» **TASK GOAL**
The lines to return are those below that contain the word "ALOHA".

[Entries taken from a collection]
==========
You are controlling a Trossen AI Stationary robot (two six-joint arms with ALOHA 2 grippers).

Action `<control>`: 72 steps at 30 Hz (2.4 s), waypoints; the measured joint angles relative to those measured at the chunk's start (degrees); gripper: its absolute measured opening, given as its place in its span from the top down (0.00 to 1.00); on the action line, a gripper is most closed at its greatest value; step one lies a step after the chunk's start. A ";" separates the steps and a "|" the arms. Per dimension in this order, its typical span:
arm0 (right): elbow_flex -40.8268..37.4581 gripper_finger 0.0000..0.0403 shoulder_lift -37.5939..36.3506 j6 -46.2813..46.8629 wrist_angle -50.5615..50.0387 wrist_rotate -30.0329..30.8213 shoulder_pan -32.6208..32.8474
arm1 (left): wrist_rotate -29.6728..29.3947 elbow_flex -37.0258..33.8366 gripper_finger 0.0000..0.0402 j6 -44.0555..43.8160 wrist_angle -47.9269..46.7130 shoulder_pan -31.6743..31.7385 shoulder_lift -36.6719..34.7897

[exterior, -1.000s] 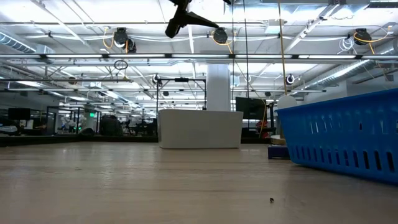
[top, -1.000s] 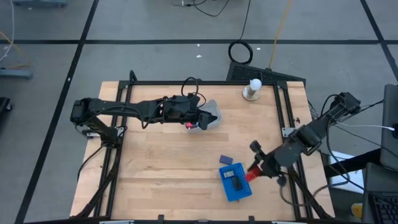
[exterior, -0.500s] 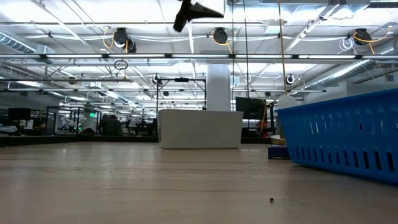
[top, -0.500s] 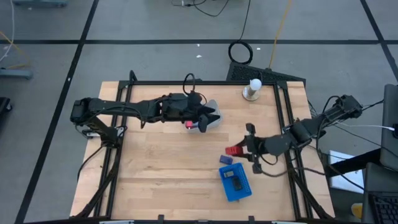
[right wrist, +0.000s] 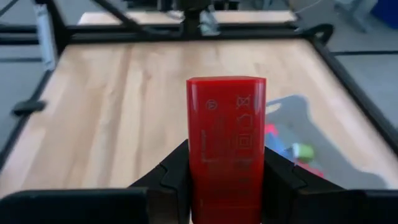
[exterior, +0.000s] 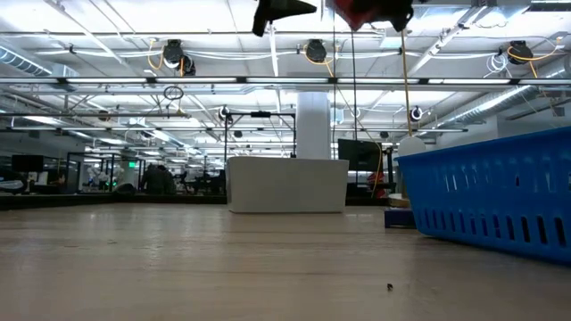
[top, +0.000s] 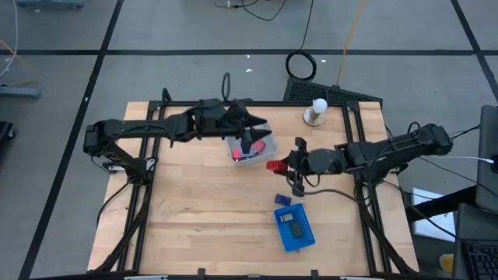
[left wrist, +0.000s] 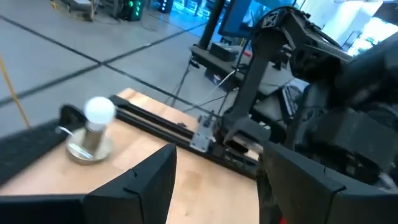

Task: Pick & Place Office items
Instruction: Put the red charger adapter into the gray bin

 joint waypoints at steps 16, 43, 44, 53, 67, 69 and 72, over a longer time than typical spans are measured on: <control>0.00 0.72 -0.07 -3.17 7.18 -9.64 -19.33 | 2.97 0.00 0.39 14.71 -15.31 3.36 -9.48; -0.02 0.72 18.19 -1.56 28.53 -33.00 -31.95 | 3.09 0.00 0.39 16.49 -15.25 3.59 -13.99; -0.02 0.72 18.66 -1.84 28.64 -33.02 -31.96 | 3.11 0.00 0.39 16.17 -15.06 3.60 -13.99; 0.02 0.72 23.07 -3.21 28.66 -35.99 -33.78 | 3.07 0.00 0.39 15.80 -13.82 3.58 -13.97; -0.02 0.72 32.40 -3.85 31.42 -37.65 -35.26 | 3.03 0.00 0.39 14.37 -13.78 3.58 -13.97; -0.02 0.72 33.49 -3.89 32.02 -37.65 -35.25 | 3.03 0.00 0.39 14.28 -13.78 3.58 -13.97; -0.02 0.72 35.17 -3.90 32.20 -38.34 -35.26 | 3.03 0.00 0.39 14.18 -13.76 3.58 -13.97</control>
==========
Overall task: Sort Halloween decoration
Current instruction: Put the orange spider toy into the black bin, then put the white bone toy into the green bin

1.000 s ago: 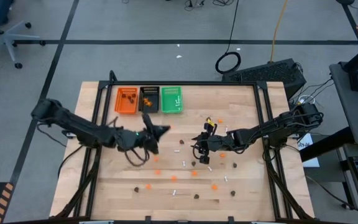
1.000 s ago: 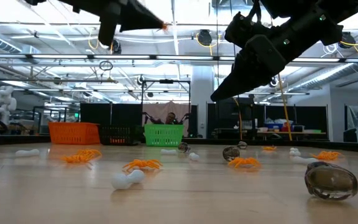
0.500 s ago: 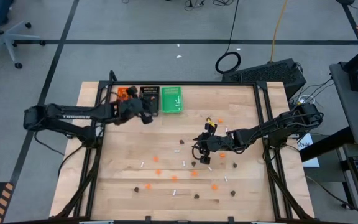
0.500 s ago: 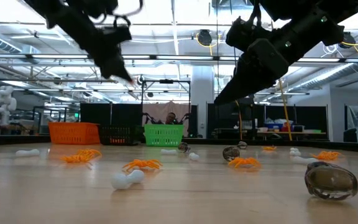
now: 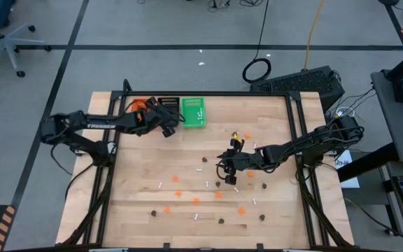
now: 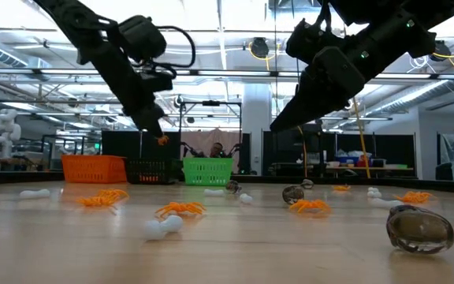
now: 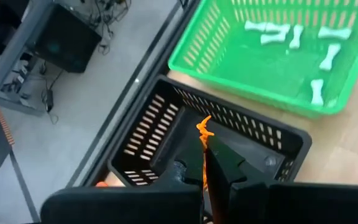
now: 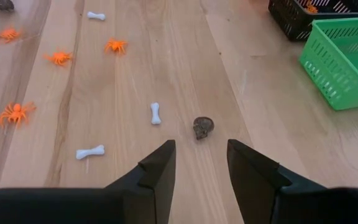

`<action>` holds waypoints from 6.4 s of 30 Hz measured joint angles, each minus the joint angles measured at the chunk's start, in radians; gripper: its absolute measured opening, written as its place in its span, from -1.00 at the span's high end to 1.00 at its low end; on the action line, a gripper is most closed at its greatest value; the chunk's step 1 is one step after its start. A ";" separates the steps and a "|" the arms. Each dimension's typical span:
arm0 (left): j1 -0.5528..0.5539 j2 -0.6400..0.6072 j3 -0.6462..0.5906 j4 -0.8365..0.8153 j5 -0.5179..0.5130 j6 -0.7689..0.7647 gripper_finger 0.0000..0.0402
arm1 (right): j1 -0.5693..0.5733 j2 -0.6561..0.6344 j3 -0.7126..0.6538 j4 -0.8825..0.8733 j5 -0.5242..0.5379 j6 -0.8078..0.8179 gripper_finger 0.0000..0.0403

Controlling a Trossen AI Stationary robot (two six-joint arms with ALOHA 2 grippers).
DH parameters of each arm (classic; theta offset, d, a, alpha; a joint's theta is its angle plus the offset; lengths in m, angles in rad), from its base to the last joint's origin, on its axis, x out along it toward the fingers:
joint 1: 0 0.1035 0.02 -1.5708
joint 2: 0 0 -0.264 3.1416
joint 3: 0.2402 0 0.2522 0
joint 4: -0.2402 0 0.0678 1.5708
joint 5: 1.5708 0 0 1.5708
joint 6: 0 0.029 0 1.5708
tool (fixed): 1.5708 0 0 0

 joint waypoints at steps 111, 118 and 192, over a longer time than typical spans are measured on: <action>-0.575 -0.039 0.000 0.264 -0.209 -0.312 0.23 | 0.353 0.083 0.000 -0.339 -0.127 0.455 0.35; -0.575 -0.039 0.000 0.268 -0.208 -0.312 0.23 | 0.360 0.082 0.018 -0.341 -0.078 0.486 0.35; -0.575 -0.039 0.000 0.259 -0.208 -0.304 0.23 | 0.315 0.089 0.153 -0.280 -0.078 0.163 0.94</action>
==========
» **WRITTEN RESPONSE**
You are controlling a Trossen AI Stationary robot (two six-joint arms with ALOHA 2 grippers).
Controlling a Trossen AI Stationary robot (two six-joint arms with ALOHA 2 grippers).

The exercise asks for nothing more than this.